What this task involves — Work through the records that follow and return each line containing the word "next".

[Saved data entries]

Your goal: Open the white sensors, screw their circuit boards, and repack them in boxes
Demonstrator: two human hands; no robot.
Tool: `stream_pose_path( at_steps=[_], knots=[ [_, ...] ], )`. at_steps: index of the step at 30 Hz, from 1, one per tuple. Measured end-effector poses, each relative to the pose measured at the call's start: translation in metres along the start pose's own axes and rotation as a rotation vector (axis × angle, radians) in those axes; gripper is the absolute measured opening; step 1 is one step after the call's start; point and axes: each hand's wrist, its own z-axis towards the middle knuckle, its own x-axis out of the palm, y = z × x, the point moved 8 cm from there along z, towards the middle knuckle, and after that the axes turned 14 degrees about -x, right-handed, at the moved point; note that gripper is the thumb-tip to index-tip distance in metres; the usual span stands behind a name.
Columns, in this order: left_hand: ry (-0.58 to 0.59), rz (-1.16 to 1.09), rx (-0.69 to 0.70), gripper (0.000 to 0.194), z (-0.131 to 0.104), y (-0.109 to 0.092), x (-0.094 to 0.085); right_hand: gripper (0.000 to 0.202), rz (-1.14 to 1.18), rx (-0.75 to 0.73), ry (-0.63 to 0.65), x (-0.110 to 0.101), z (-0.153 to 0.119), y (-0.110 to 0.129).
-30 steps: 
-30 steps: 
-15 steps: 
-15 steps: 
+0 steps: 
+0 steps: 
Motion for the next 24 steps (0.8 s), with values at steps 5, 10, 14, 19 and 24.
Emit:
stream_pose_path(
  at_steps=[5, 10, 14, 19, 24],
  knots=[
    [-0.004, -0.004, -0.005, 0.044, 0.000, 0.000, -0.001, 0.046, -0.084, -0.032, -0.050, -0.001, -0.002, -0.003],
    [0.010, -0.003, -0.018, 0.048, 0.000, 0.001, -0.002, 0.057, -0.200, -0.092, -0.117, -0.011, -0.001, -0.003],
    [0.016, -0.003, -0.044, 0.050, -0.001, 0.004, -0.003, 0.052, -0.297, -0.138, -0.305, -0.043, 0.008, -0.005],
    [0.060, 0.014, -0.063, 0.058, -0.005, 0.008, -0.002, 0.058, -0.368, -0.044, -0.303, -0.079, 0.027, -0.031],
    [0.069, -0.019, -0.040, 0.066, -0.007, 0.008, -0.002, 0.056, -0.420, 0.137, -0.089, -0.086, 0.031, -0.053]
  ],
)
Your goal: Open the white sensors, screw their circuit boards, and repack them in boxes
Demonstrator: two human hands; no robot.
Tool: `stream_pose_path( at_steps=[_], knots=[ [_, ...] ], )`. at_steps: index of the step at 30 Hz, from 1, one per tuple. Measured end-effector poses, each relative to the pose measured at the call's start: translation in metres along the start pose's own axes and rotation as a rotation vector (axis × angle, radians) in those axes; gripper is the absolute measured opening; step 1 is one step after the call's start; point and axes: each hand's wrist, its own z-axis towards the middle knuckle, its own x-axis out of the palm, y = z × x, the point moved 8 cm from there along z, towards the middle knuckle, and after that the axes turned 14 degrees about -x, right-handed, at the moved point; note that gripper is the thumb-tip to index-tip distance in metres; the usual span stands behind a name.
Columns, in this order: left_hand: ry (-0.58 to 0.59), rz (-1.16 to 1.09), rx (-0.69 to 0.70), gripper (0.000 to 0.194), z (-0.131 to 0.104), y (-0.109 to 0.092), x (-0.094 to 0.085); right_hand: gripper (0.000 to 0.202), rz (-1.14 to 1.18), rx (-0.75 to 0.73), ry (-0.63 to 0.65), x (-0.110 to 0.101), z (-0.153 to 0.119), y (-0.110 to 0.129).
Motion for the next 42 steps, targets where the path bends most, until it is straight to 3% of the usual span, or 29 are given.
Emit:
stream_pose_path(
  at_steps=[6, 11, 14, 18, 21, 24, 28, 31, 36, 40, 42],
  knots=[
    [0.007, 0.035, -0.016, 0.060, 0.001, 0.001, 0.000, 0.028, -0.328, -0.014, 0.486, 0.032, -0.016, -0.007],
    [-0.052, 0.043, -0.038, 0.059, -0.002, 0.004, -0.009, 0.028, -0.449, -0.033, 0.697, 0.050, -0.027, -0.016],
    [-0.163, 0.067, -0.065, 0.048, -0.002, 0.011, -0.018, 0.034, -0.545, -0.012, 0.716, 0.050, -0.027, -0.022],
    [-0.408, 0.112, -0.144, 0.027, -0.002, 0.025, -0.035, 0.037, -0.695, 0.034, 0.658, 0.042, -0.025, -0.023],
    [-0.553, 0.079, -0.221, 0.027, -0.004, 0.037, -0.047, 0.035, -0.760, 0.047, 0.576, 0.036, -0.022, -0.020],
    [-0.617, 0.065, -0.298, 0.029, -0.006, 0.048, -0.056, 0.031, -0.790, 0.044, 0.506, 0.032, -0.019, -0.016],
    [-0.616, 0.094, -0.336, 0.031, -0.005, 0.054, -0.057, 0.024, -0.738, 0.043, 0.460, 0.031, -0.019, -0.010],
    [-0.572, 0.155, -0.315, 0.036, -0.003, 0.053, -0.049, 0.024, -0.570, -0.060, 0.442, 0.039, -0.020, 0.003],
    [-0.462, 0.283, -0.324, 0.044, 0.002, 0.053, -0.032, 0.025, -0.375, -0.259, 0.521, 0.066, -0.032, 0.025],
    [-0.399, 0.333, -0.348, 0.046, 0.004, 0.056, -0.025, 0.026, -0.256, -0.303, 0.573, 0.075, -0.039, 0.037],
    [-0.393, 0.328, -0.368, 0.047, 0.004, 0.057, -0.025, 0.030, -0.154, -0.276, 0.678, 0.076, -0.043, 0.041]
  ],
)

Response to the exercise —
Motion for the next 24 steps (0.8 s), with values at steps 5, 10, 14, 19 and 24.
Motion for the next 42 steps, targets where the path bends most, until it is straight to 3% of the usual span, or 29 are given.

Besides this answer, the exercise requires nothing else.